We can use statistical significance to decide whether we think a difference between two survey-based estimates reflects a true change in the population rather than being attributable to random variation in our sample selection.

A type I error (also known as a false positive) occurs when you conclude that a significant difference exists when in fact it has occurred by chance. The probability of making a type I error is represented by your chosen significance level. A 5% standard is often used when testing for statistical significance, which means that you accept a 1 in 20 chance of the observed change being calculated by chance if there is actually no underlying change.

If your significance level is too high, you increase the likelihood of concluding that a significant difference exists when in fact it has occurred by chance

A type II error (also known as a false negative) occurs when you conclude there is not a significant effect, when actually there really is. It is related to the power of a statistical test: the probability that a test will find a statistically significant difference between two samples. A type II error is more likely to occur if your sample size is too small for a significant difference to be detected at your chosen significance level.

There are minimum sample sizes that you need to reach in order to conduct robust statistical comparisons between sub-groups. Even if your overall sample size is large, if some groups of interest are small, it is not appropriate to conduct analyses using disaggregated data at this level. The recommended minimum sample sizes can be determined with a statistical power test, which takes into account your desired effect size and confidence level - the greater the effect size and the higher the confidence level, the greater the sample you’ll need.

If your sample size is too small, you increase the likelihood of concluding there is not a significant effect, when actually there really is

Sources of uncertainty in qualitative research

Qualitative research projects are intended to explore and explain a sample of views, perspectives, behaviour, understanding and experiences of particular individuals or groups. The aim of qualitative research is to provide an in-depth understanding of a phenomenon rather than to establish its prevalence, probability or causality.

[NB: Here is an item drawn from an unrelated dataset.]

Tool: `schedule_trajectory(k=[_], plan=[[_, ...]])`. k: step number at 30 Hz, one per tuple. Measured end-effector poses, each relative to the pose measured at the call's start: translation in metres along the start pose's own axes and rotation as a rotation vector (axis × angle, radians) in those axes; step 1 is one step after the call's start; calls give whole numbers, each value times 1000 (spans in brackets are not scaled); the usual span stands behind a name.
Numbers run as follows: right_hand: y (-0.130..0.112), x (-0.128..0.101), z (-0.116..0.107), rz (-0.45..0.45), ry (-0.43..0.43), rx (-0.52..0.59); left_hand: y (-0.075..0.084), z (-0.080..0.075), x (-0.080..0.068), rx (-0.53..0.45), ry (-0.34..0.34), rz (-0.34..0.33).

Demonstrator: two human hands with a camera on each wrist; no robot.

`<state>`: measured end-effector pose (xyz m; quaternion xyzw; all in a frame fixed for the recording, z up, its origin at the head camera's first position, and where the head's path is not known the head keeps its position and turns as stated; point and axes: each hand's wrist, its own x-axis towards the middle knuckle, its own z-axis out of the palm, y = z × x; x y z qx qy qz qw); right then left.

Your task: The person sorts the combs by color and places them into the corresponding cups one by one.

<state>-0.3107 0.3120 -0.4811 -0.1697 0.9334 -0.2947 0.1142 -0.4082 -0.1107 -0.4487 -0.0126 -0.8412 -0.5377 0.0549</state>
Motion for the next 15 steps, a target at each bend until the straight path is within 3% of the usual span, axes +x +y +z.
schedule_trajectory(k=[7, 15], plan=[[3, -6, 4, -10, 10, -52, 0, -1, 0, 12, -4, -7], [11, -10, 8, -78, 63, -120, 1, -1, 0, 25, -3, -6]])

Qualitative research provides rich and deep insights into a specific phenomenon or experiences of a particular group within society, which wouldn’t otherwise be possible with quantitative research methods. Well-designed qualitative research will provide robust, insightful data to understand the big picture and go beyond anecdotal evidence.

There is inherent uncertainty and bias in all research and analysis methods, and qualitative research is no different. Qualitative researchers are trained to be mindful of the pitfalls of conducting and analysing qualitative data. They can account for, mitigate and minimise sources of uncertainty when designing and undertaking qualitative research to ensure it is robust, reliable and findings are presented and used appropriately. The following sections highlight some of the main sources of uncertainty at different stages of a qualitative research project.

Due to practical constraints it is not possible to include representatives of all the different sub-groups within the population in qualitative research. Instead priority is placed on depth rather than breadth of coverage - participants are included in the research on the basis that their views or experiences are worth exploring in-depth in their own right, and not because they are expected to be representative of a wider group or population. However, there is inherent uncertainty as the sample participants’ experiences might be radically different from others.

The research team is selective and uses their judgement when deciding who to include and exclude from the research sample. Quotas are set to ensure a sufficient number of research participants meet the key criteria or characteristics across the sample (e.g. balance of gender, age, location). As a result, individuals or groups with low prevalence in the population or who may be harder to reach could be excluded or under-represented in the sample. Where understanding the perspective of these groups is a priority for the research they may be purposely over-represented in the sample.

Purposive (selective) sampling in this way helps to ensure that opposing perspectives are taken into account in the study. Nonetheless, some respondents’ perspectives may not always be included in qualitative studies while some sub-groups’ views may be over-represented. This needs to be considered when drawing conclusions from the research especially when making generalisations about wider attitudes, experiences and behaviour.

Sampling in qualitative research aims to get good coverage of the population of interest, rather than full representation

Identifying participants to engage in qualitative research can be time-consuming and costly, especially when looking to include hard to reach groups or ability to participate is limited by practical constraints such as the location and proposed timings for fieldwork. Steps are therefore often taken to minimise both and make the process as efficient as possible.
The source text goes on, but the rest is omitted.